The run-up in home prices coupled with higher interest rates put downward pressure on housing affordability and led to the fourth straight month of sales declines in November, the California Association of Realtors reported today.
"Improving home prices are a double-edged sword for the housing market. While welcomed news for homeowners and prospective sellers, diminished affordability is squeezing out many buyers and dampening their enthusiasm for home purchasing," said 2014 CAR President Kevin Brown. "Buyers are playing the waiting game and putting their home search on hold until prices stabilize and more inventory becomes available in the market."
Closed escrow sales of existing single-family detached homes in California totaled a seasonally adjusted annualized rate of 387,520 units in November, according to information collected by CAR from more than 90 local Realtor associations and listing services statewide.
Sales in November were down 3.4 percent from a revised 401,000 in October and down 12 percent from a revised 440,250 in November 2012. The November 2013 figure was the lowest since July 2010. The statewide sales figure represents what would be the total number of homes sold during 2013 if sales maintained the November pace throughout the year. It is adjusted to account for seasonal factors that typically influence home sales.
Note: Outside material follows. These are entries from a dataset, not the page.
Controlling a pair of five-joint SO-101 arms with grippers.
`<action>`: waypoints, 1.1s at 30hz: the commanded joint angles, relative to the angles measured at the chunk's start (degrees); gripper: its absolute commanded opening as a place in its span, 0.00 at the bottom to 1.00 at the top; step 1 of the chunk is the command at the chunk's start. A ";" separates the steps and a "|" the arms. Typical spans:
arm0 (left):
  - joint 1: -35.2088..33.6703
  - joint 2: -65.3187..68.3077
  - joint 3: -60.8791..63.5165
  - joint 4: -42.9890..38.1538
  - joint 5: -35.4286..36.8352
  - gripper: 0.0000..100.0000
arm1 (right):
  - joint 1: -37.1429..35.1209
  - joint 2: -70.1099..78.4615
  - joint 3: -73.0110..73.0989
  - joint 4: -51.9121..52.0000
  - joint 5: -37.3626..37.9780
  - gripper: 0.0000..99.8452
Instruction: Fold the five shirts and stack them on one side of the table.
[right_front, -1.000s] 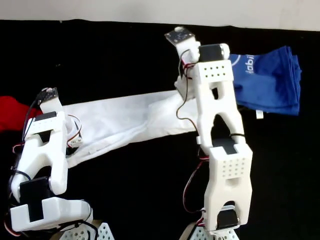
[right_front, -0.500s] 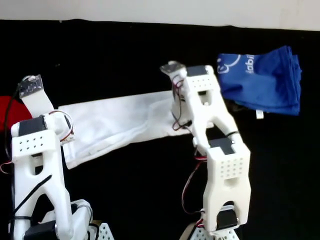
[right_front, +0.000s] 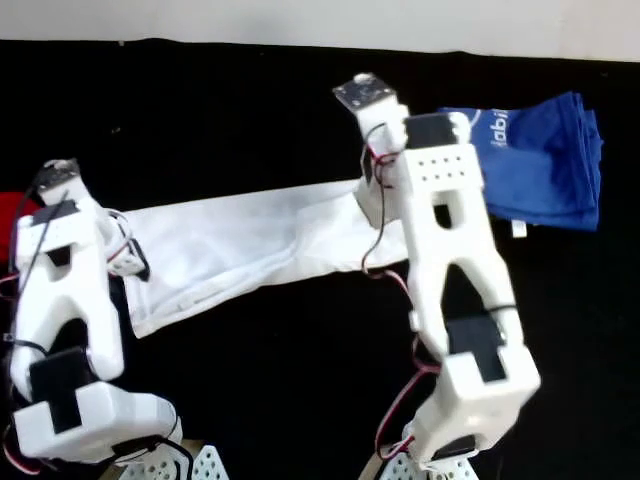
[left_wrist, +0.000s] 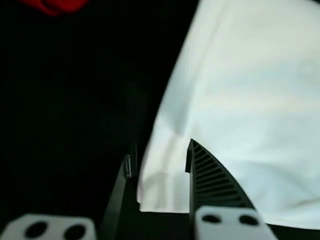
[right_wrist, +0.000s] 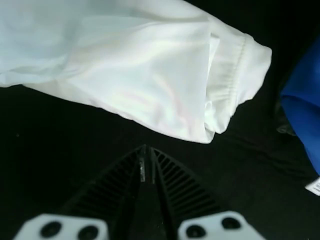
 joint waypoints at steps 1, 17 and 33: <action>-0.57 1.80 -4.18 -0.70 -3.87 0.17 | -0.04 -6.81 1.71 1.27 -0.09 0.01; 4.70 20.00 -16.40 4.04 -3.78 0.17 | -3.30 -23.78 3.82 6.64 -0.35 0.01; -8.04 35.47 -49.19 24.62 -8.97 0.01 | -6.90 -40.84 10.07 7.08 -0.53 0.01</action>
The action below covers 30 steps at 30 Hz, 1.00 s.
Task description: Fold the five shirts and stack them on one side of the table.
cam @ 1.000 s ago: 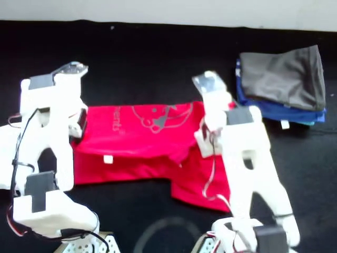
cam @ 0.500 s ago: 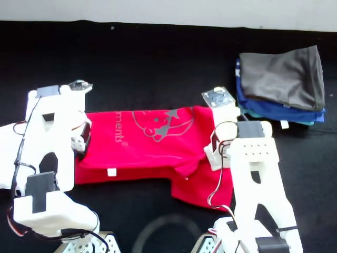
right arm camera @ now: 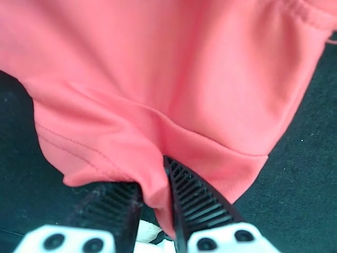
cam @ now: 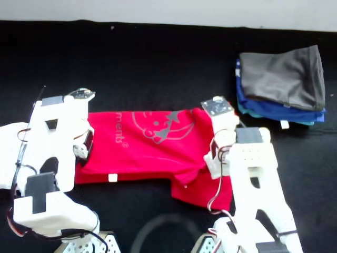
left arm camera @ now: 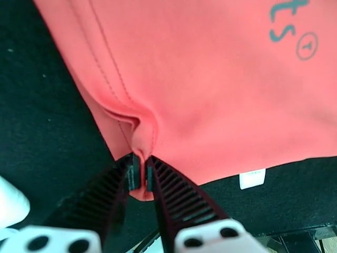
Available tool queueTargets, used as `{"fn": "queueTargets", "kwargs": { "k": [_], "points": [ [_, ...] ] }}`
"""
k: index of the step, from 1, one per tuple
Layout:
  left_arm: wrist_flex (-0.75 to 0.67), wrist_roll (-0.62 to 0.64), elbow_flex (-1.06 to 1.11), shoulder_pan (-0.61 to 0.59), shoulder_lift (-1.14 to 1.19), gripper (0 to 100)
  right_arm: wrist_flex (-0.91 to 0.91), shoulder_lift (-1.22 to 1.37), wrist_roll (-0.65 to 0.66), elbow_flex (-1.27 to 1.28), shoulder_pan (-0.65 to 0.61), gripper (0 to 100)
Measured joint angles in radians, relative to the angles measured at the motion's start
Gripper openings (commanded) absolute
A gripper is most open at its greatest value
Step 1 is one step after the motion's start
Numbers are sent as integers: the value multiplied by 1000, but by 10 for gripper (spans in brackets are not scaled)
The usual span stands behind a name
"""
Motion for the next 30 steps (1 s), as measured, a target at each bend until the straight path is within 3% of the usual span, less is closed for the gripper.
{"fn": "queueTargets", "kwargs": {
  "k": [4,7,11,15,26,30],
  "points": [
    [0,0,0,0,0,15,-2,-44,51,55,0,9],
    [0,0,0,0,0,76,-20,-51,80,94,0,17],
    [0,0,0,0,0,168,-28,-60,84,101,0,108],
    [0,0,-3,0,0,181,-21,-60,87,103,0,146],
    [89,0,-258,-18,0,181,290,-60,91,-187,0,148],
    [87,0,-281,-11,0,181,325,-60,91,-219,0,149]
  ]
}}
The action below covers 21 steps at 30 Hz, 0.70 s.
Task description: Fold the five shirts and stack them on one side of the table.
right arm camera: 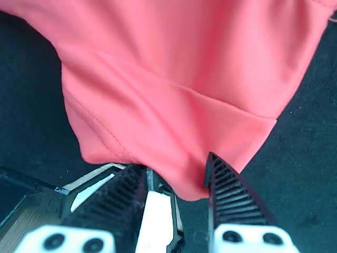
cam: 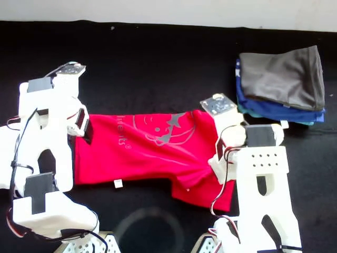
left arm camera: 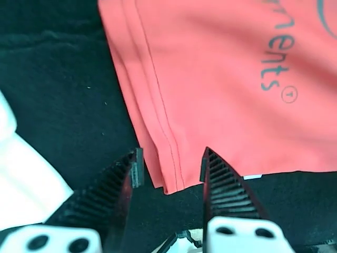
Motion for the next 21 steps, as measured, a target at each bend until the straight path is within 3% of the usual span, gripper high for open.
{"fn": "queueTargets", "kwargs": {
  "k": [4,10,21],
  "points": [
    [0,0,0,54,0,181,-80,0,0,63,0,152],
    [-25,0,0,130,15,181,-161,-2,0,130,0,275],
    [-37,0,0,129,221,181,-133,-2,-25,130,0,281]
  ]
}}
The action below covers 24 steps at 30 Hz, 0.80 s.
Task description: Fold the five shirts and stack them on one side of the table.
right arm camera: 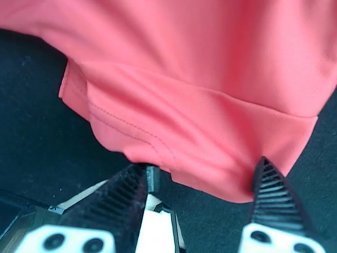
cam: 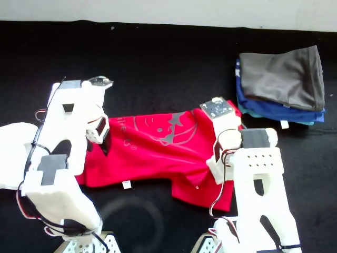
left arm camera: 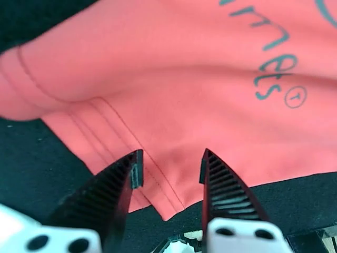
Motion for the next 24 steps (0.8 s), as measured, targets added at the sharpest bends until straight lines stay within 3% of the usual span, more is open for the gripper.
{"fn": "queueTargets", "kwargs": {
  "k": [7,12,24],
  "points": [
    [-35,3,0,0,17,178,5,0,-3,6,0,281],
    [-34,25,0,15,17,1,-49,0,-3,6,0,281],
    [282,41,-180,35,17,19,-89,0,-3,6,0,281]
  ]
}}
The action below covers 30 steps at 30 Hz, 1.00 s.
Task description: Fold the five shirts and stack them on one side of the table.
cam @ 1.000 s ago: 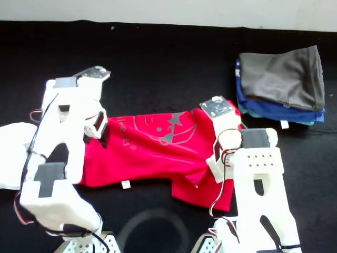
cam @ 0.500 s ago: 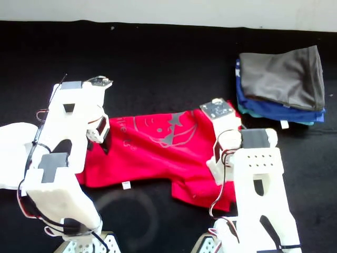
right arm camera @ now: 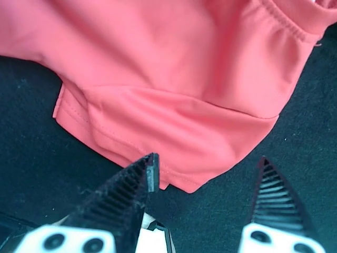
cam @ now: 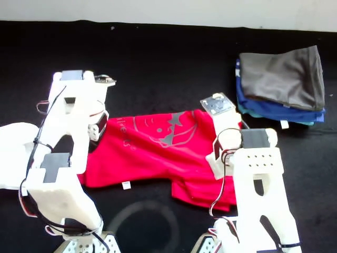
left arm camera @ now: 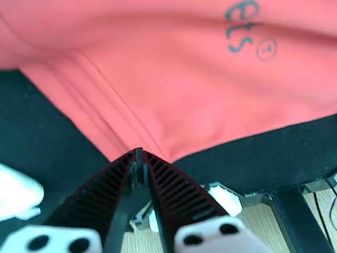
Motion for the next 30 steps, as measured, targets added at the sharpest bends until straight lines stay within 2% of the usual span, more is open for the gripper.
{"fn": "queueTargets", "kwargs": {
  "k": [4,7,10,15,19,24,30],
  "points": [
    [32,35,31,17,-3,140,0,0,0,0,0,281],
    [3,26,160,-6,-89,189,0,0,0,0,0,281],
    [-123,14,365,-58,-308,192,0,0,0,0,0,281],
    [-362,14,740,-72,-641,193,0,0,0,0,0,281],
    [-399,14,815,-74,-640,192,0,0,0,0,0,281],
    [-437,14,815,-78,-491,190,12,0,0,3,0,281],
    [-451,44,741,-152,-371,188,28,0,0,3,0,281]
  ]
}}
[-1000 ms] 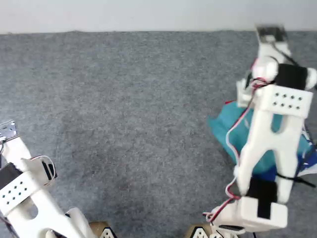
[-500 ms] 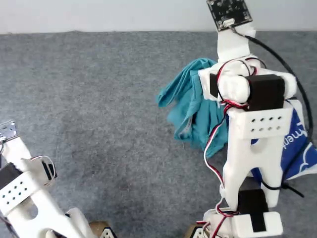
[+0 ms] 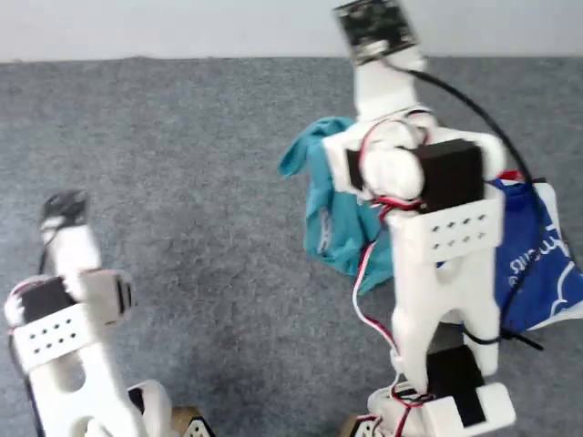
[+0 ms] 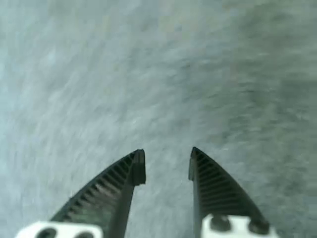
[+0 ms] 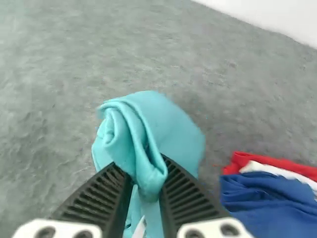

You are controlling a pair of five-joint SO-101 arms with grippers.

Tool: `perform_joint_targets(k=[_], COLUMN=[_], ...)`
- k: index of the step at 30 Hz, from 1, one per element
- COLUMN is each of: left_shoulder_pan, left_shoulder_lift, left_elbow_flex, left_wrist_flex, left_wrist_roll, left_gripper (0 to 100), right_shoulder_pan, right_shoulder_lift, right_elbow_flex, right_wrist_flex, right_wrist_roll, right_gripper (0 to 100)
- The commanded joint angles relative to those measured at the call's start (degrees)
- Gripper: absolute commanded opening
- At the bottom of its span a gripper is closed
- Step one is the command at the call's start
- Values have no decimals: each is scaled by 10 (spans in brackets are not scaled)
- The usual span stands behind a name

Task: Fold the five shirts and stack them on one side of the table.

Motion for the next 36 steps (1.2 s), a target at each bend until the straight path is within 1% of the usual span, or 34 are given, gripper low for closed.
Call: perform_joint_targets(k=[1, 3, 5, 9, 13, 16, 18, 21, 23, 25, 28, 32, 36], left_shoulder_pan=[126, 171, 201, 208, 208, 209, 212, 217, 239, 269, 302, 307, 332], left_shoulder_lift=[-2, -4, -7, -7, -7, -7, -7, -7, -6, 2, 27, 110, 224], left_elbow_flex=[-74, -80, -80, -80, -82, -80, -79, -82, -80, -69, -44, -20, -46], left_wrist_flex=[-33, -70, -90, -62, -57, -57, -56, -56, -56, -60, -82, -175, -244], left_wrist_roll=[-1, 1, 3, 0, 0, -1, -1, -1, -1, -2, -2, 2, 4], left_gripper=[162, 162, 160, 160, 160, 160, 160, 162, 163, 164, 186, 198, 199], right_shoulder_pan=[-50, -81, -88, -57, -22, -16, -15, -15, -15, -15, 8, 71, 112], right_shoulder_lift=[12, 5, -2, 0, 12, 30, 53, 95, 115, 119, 102, 65, 38], right_elbow_flex=[-24, -41, -61, -62, -62, -58, -40, -15, -13, -13, -13, -2, 62], right_wrist_flex=[0, -10, -12, 0, 11, 15, 15, 12, 11, 12, 15, 23, 22], right_wrist_roll=[-6, -4, 10, 15, 14, 18, 18, 18, 18, 18, 18, 19, 23], right_gripper=[10, 10, 10, 10, 10, 18, 69, 232, 339, 398, 370, 308, 303])
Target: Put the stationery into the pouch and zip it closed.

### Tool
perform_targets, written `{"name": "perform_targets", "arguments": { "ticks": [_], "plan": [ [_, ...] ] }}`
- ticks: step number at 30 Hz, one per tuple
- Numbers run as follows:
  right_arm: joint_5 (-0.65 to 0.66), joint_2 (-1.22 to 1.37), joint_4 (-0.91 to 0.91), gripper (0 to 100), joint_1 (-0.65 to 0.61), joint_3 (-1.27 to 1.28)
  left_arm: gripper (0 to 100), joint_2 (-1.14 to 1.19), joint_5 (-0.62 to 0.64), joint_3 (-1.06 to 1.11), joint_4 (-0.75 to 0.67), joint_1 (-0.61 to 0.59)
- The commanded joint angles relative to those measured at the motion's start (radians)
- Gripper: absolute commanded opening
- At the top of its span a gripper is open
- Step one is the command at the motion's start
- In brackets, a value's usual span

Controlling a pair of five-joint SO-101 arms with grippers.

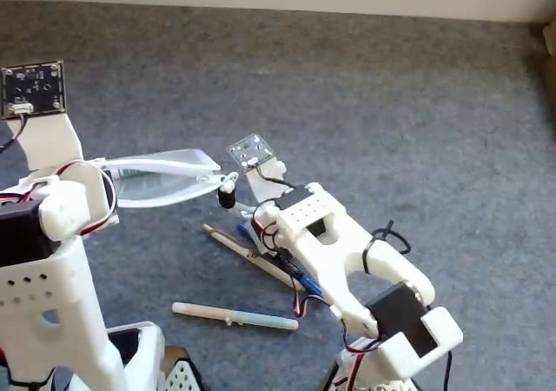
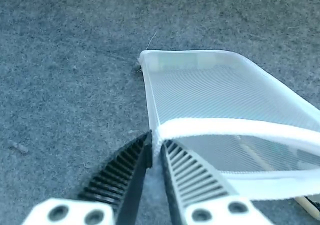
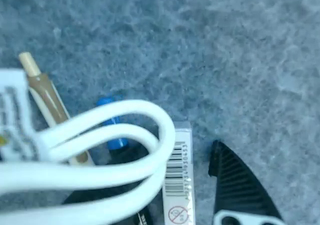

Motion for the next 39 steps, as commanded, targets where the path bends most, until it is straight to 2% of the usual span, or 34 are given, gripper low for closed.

The statewide median price of an existing single-family detached home slipped 1.2 percent from October's median price of $427,290 to $422,210 in November. November's price was 22.2 percent higher than the revised $345,560 recorded in November 2012, marking the 17th straight month of double-digit annual gains.
In Los Angeles County, "home sales for October 2013 were down 24 percent compared with the previous month, and down 28 percent compared with a year ago," according to RealtyTrac.com. "The median sales price of a non-distressed home was $520,000. The median sales price of a foreclosure home was $300,000, or 42 percent lower than non-distressed home sales."
The median sales price is the point at which half of homes sold for more and half sold for less; it is influenced by the types of homes selling as well as a general change in values.